Need help understanding a few things (Large Data Sets)

So my issue is that I need to train a model on a large dataset of satellite images of roofs, similar to this: Building Image Dataset and Pre-Trained Model by Ayush Wattal Ritu Bhamrah Ritanjali Jena Sai Kumar Sannidhi
however, I want to incorporate automation in this, as I’ll need thousands of images as well as shadow detection to account for overlapping buildings.

So for now my only question for the community is that I need some tips and tricks for training large datasets, any tips on collecting large datasets? On my current plan, I only have 200 images to train a model on correct? I’ve seen other users use thousands of images and I’m sure that’s gonna have to be me. How do I do that?

Or if you have any other tips that could be helpful to a beginner all is welcomed!

Thank you!

Hi @Alejandro_Bermudez

Sounds like an interesting project. Some things that I could suggest are:

  • Use Label Assist. It can help you significantly speed up annotation time by using your model to train other images.
    • I recommend you label a smaller batch, train a model, then use it to label your other images.
  • Sometimes, you don’t need that much data. As I mentioned earlier, try incrementally training your dataset to see if you see your desired performance.
    • Check out this blog post from our team on how you can reduce your dataset size.
  • Invite your friends. The public plan allows you to invite up to three users so they can help you label data faster.

If you’d like details/tips on specific aspects or have any questions , feel free to follow up or create a new topic.

1 Like

Thank you for the advice! I think my problem is going to need instance segmentation because I can’t use border boxes, I would need the exact dimensions of any given roof.

I read all the documentation you sent me, which is really cool especially that I can use a model that’s already better trained and can be found in Roboflow Universe, but what if the model I need has to already be very good and isn’t on Roboflow Universe, for example, I think I will need instance segmentation because bounding boxes are not accurate for detecting area (more on that later) and to will need likely over 2500 pictures for a solid mAP, precision, and recall. And I’ve built small Roboflow models of like 30 pictures and they perform as expected (very poorly) Any tips for this?

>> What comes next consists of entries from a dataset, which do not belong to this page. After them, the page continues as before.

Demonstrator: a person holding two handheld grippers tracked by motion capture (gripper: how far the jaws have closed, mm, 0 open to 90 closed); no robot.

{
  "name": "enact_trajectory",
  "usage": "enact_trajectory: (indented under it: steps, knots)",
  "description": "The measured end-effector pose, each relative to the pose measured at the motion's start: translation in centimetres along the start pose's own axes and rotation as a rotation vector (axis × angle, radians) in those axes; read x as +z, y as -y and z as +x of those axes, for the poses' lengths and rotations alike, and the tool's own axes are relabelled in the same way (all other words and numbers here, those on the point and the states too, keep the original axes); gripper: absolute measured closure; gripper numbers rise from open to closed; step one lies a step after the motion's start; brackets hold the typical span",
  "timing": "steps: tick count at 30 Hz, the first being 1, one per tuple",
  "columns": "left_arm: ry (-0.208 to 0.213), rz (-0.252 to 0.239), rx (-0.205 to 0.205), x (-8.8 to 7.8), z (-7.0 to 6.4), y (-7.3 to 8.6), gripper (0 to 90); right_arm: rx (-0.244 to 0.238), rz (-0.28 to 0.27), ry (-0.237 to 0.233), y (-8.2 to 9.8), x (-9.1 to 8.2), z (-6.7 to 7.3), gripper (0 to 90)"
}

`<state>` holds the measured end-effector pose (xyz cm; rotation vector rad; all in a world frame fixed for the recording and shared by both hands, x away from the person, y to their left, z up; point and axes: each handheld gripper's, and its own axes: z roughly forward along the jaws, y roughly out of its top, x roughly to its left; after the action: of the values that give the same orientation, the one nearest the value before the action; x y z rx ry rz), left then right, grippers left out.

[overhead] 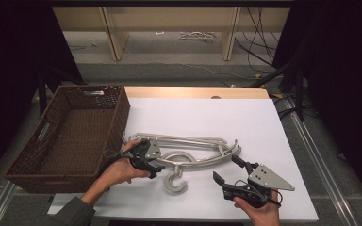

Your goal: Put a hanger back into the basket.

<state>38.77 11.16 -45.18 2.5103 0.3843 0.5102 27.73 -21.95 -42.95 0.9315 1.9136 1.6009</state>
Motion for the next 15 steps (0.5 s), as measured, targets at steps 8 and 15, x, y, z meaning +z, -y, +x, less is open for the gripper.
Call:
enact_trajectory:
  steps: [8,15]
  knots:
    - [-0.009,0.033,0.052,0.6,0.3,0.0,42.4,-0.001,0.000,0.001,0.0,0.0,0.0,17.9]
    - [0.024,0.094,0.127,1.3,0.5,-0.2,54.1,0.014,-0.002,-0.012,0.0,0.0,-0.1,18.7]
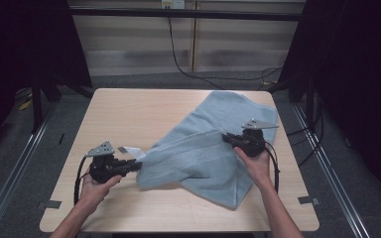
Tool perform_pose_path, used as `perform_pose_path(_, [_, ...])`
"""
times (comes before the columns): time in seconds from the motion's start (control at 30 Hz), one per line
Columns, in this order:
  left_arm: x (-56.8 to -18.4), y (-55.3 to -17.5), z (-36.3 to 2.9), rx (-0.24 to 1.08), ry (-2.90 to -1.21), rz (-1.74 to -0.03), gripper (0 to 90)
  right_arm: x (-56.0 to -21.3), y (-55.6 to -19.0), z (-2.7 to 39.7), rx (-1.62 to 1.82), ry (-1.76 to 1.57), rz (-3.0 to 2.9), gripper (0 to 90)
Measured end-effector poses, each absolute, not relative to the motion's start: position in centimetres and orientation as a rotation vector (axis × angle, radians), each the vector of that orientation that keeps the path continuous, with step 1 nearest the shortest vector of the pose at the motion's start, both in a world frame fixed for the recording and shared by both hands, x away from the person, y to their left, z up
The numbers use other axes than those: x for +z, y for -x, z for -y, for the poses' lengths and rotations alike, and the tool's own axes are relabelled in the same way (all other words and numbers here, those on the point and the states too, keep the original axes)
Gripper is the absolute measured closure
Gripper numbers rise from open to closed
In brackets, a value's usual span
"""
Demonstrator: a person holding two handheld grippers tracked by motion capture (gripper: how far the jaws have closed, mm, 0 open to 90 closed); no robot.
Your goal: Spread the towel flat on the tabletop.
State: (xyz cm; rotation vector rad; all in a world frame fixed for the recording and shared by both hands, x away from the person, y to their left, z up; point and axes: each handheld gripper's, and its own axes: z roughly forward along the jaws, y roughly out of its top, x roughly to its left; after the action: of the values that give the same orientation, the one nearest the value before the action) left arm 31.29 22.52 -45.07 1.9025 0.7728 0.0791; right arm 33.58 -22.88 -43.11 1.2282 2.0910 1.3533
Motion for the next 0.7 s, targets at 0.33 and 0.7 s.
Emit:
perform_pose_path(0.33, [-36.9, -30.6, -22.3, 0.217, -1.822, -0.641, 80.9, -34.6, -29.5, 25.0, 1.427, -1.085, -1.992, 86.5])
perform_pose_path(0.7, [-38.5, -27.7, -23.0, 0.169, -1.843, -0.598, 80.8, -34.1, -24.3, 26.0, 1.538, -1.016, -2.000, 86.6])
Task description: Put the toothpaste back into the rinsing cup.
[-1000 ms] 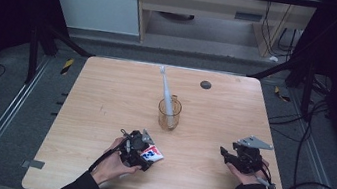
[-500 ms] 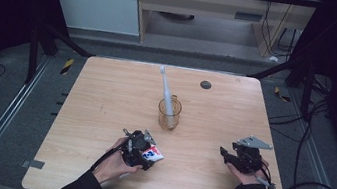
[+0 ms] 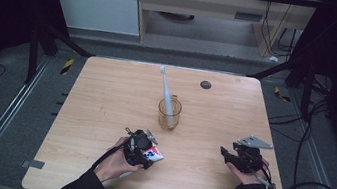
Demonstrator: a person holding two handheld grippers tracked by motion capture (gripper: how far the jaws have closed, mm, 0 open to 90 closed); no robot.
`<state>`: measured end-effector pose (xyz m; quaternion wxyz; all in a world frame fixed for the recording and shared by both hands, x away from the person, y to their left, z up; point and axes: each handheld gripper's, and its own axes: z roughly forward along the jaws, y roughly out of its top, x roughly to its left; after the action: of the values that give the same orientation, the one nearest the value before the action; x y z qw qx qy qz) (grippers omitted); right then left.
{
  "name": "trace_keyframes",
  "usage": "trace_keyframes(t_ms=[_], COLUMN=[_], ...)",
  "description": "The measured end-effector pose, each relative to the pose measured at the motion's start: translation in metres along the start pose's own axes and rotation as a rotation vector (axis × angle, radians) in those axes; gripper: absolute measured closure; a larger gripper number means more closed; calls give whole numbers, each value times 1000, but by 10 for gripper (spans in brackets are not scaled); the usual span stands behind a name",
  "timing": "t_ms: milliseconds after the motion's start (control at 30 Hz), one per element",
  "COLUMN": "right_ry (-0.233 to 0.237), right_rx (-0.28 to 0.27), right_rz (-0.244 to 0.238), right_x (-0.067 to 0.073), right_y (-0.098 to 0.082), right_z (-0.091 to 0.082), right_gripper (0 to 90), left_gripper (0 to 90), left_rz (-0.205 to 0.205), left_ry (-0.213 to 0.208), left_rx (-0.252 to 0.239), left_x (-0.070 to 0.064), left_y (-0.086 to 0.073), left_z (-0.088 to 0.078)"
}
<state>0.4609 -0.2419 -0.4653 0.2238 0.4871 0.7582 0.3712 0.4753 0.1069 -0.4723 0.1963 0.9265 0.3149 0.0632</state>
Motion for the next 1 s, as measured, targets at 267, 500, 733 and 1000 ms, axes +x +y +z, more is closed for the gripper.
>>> trace_keyframes(t_ms=[267, 500, 733, 1000], right_ry=[-1, -5, -10, -16], right_rx=[1, -2, -8, -17], right_rz=[3, -1, 7, 2], right_x=[-1, -3, -5, -6], right_y=[0, -1, -1, -1], right_z=[0, -1, -3, -3], right_gripper=[474, 475, 477, 479], left_gripper=[615, 676, 689, 690], left_rz=[-14, -13, -39, -68], left_ry=[-13, -7, -1, 29], left_rx=[-23, -43, -138, -280], left_x=[1, 0, 4, 9], left_y=[-2, -4, -7, -6], left_z=[-7, -15, -37, -63])
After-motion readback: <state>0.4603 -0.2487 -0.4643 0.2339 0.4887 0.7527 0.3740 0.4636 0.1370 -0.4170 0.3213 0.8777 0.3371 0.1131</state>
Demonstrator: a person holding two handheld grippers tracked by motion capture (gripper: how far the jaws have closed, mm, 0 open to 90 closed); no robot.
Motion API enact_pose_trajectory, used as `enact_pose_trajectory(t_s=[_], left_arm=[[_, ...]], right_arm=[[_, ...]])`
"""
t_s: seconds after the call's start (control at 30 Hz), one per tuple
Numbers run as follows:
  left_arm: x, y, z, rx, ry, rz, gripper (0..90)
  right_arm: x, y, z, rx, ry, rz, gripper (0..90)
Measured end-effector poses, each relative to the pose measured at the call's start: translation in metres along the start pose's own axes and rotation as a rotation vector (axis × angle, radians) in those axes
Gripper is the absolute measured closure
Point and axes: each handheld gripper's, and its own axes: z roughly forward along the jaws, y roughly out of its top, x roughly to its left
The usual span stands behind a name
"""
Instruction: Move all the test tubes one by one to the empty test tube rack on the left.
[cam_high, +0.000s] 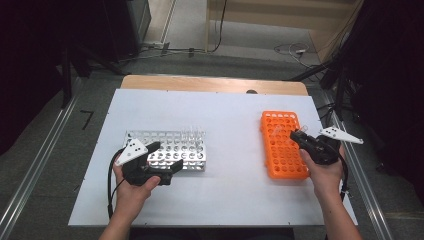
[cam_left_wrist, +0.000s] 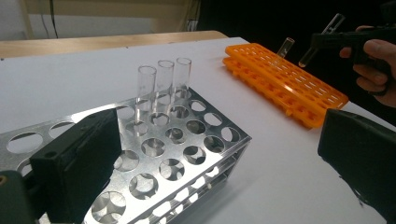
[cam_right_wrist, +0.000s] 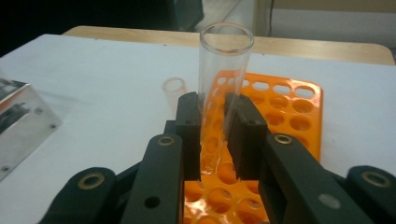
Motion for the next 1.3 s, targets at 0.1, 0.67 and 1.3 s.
enact_pose_trajectory(t_s=[0.1, 0.67, 1.3], left_arm=[[-0.002, 0.001, 0.000, 0.000, -0.006, 0.003, 0.0], [-0.012, 0.005, 0.002, -0.006, -0.039, 0.023, 0.1], [-0.035, 0.011, 0.014, 0.006, -0.114, 0.060, 5.7]], right_arm=[[0.011, 0.001, -0.003, 0.003, 0.039, -0.034, 73.3], [0.072, -0.008, 0.000, 0.044, 0.239, -0.151, 73.4], [0.133, -0.019, 0.011, 0.101, 0.417, -0.246, 73.4]])
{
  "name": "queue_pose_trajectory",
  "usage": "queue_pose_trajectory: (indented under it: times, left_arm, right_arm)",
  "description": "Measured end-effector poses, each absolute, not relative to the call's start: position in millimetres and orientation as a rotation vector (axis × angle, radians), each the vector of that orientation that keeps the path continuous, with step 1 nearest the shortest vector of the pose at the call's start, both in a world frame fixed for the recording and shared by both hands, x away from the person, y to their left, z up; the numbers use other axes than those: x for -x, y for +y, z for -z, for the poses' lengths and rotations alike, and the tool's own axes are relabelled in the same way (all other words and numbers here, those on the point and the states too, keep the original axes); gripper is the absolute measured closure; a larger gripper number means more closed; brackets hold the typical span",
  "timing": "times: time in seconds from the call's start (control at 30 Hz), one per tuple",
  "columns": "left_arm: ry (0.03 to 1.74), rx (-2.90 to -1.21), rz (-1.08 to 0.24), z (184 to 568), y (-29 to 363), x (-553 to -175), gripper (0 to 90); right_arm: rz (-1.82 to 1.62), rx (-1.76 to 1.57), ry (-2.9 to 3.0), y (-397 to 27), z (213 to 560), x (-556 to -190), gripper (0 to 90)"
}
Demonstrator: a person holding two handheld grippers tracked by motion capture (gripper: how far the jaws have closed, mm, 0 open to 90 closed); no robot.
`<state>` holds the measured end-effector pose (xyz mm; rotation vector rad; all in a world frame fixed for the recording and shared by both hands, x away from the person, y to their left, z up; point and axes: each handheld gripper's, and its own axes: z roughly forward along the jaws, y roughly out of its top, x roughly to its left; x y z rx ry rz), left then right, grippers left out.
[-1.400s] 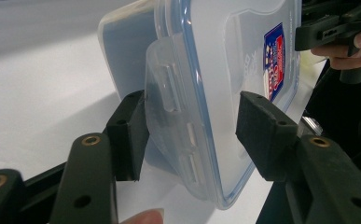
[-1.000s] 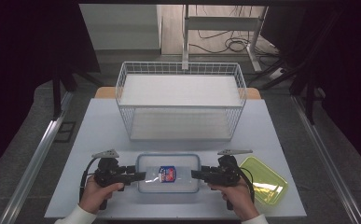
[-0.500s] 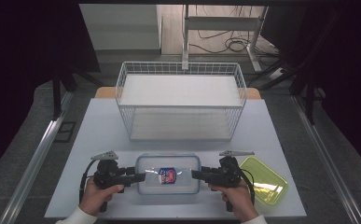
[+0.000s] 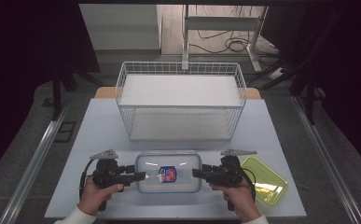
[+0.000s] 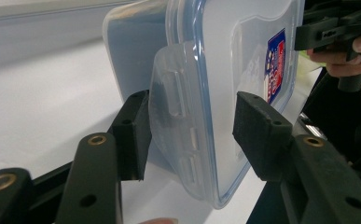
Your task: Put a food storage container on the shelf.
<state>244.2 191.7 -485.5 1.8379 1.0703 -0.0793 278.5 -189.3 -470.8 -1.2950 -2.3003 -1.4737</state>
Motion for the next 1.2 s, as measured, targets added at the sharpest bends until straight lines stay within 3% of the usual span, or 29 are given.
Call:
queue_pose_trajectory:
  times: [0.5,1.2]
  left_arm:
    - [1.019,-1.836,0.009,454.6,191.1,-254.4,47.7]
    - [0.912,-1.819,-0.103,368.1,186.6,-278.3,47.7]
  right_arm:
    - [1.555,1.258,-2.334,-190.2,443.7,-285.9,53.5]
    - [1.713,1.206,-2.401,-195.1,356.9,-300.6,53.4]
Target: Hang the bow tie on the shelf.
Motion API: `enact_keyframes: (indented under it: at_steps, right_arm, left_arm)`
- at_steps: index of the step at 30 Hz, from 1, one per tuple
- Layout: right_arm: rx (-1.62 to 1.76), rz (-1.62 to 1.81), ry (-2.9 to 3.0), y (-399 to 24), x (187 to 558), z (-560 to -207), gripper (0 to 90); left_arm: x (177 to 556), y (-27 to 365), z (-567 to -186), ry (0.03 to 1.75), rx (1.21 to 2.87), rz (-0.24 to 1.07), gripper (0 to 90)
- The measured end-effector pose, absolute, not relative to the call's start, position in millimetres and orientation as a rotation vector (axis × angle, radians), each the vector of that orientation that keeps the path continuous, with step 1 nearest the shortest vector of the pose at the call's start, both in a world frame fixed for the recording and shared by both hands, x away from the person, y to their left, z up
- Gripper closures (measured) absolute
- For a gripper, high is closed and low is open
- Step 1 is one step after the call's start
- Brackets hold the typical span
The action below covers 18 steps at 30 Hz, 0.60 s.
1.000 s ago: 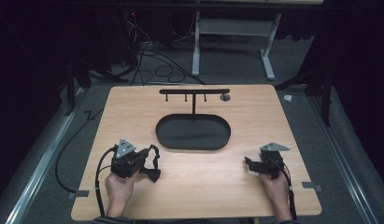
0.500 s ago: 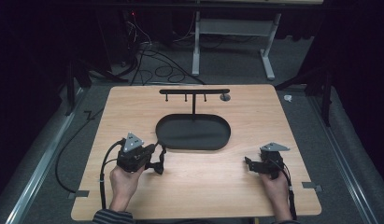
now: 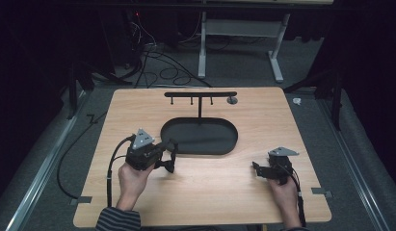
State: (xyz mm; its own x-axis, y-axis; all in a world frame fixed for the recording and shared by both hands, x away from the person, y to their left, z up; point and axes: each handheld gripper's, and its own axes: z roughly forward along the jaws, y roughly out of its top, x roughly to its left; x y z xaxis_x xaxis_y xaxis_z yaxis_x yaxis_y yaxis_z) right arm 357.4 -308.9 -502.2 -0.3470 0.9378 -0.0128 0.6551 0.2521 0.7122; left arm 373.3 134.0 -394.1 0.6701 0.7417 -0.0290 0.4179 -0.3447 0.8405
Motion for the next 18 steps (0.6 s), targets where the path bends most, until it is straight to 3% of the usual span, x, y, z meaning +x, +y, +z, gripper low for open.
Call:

Determining area via Roboflow model isn’t possible however, if we use a standardized distance measurement from Google Maps we can convert pixel count to feet and from there determine a rough estimate of sq/f

Hi @Alejandro_Bermudez

Do you mean you have an external model you’ve found that you’d like to use?

I think it might be good to look into solutions like Autodistill from our team which uses large foundational models from SAM, CLIP, and Grounding DINO to label and train models.

Currently I have found no modes that support my exact needs, most available Roof models are object detection and my needs are instance segmentation.

So I’ll likely be making it myself. Instance segmentation, label assist and SAM, any other tips you’d suggest? I’m going to need to create my own dataset if google doesn’t have one that mixes well formatting-wise with Roboflow. I have a few ways that I can think of to generate mass samples of google maps static images however it might put a halt on my api key for unusual amounts of use. However I’m sure there’s better ways of creating datasets?


Hi @Alejandro_Bermudez

We’re looking to improve on our Universe search, but if you search instance segmentation roof by metadata on Universe, there are a couple datasets that might be good for your use case.

That is true, these two might be very useful:

Especially the second one, they may not be tailored but the second one has a large dataset of properly annotated images. I wont need 1 of the two classes, but the roof class would be useful. Is there a way you know of that I can run the model on images but only looking for a single class? rather than simply gathering the data from a single class in the returned predictions?

I appreciate the help thus far!

1 Like

Hi @Alejandro_Bermudez

Yes, there is a way to do that. You can filter the classes returned from predictions depending on how you use your model. On the hosted inference API, you can set a classes query config, where you can input a comma-separated list of classes you only want it to return. Learn more on the hosted inference docs.